__Task requirements__
Return each line of the listing in which the word "labels" appears.
[[ Records for the exercise open ]]
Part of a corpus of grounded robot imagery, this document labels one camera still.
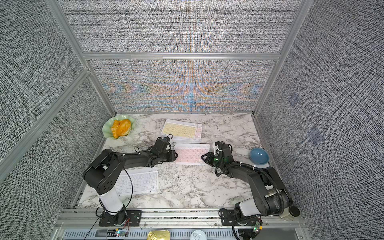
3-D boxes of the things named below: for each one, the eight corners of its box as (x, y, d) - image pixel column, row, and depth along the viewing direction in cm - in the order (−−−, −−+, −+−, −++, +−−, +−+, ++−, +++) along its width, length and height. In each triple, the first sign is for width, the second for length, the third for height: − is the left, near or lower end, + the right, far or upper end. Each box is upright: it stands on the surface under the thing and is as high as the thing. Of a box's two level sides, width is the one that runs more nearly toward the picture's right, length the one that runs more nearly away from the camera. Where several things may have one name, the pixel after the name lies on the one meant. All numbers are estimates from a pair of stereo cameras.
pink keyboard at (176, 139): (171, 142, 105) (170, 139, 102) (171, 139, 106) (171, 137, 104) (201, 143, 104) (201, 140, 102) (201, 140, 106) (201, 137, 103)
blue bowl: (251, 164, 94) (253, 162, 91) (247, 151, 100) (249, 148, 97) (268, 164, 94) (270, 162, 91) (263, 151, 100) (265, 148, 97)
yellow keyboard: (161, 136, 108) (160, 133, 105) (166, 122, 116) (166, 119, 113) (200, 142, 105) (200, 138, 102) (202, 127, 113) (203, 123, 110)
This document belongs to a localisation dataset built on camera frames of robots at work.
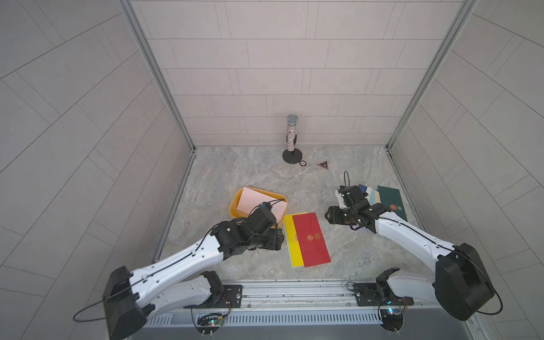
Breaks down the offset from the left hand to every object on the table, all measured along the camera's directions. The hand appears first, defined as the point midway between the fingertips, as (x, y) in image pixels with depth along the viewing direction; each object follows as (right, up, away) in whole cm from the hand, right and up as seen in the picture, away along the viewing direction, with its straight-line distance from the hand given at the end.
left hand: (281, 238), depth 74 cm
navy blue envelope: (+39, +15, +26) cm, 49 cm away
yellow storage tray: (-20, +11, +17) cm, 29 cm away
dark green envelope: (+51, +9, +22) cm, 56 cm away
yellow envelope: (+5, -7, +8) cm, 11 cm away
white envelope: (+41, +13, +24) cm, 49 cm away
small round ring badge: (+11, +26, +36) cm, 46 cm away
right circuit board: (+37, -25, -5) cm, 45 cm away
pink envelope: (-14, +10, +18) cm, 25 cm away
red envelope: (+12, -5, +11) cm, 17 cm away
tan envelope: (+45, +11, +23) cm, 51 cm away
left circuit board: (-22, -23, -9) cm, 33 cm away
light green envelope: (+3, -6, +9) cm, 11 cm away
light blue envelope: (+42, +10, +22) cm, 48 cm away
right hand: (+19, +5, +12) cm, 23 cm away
[[ Records for the exercise closed ]]
[[ Records for the exercise open ]]
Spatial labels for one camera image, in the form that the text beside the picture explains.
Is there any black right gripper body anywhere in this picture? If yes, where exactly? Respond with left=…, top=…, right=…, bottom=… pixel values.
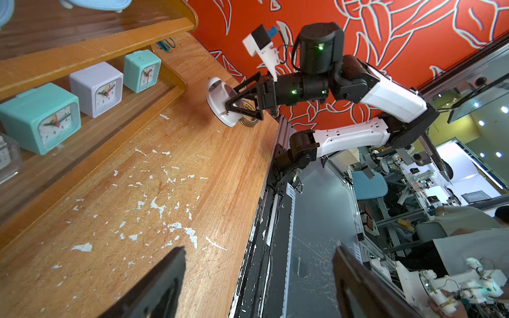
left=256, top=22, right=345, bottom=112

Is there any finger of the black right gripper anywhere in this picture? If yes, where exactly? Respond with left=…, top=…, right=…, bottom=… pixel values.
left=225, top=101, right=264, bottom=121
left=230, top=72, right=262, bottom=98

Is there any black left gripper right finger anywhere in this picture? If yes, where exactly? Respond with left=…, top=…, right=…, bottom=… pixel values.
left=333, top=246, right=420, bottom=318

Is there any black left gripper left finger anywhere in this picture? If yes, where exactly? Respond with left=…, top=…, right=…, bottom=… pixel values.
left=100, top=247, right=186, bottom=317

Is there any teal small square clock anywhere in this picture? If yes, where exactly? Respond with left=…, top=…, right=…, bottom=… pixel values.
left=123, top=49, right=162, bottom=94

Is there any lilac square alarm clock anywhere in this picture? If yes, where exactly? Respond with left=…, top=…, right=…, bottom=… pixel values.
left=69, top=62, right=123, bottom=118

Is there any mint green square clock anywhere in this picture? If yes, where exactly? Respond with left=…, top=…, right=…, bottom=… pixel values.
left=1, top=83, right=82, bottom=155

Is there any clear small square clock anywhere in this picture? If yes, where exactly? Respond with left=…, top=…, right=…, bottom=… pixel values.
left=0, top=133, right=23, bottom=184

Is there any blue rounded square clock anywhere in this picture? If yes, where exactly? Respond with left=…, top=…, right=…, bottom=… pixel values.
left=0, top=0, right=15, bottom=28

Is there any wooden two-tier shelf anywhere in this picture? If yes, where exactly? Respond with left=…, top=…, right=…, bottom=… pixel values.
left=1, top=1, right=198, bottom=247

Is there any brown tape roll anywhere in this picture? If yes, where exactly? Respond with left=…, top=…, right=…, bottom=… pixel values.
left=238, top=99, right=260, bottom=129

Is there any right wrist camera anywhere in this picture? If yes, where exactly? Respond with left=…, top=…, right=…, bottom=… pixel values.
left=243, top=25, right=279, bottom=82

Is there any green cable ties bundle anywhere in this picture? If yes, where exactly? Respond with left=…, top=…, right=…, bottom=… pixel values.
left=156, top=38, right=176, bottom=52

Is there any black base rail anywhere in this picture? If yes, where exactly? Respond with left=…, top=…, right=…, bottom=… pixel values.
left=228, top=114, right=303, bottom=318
[[ Records for the exercise closed ]]
__Response area__
Part of a corpus of grounded robot imagery, this document labels one camera still.
Spatial labels for one camera image, in the form that the text beside the picture explains.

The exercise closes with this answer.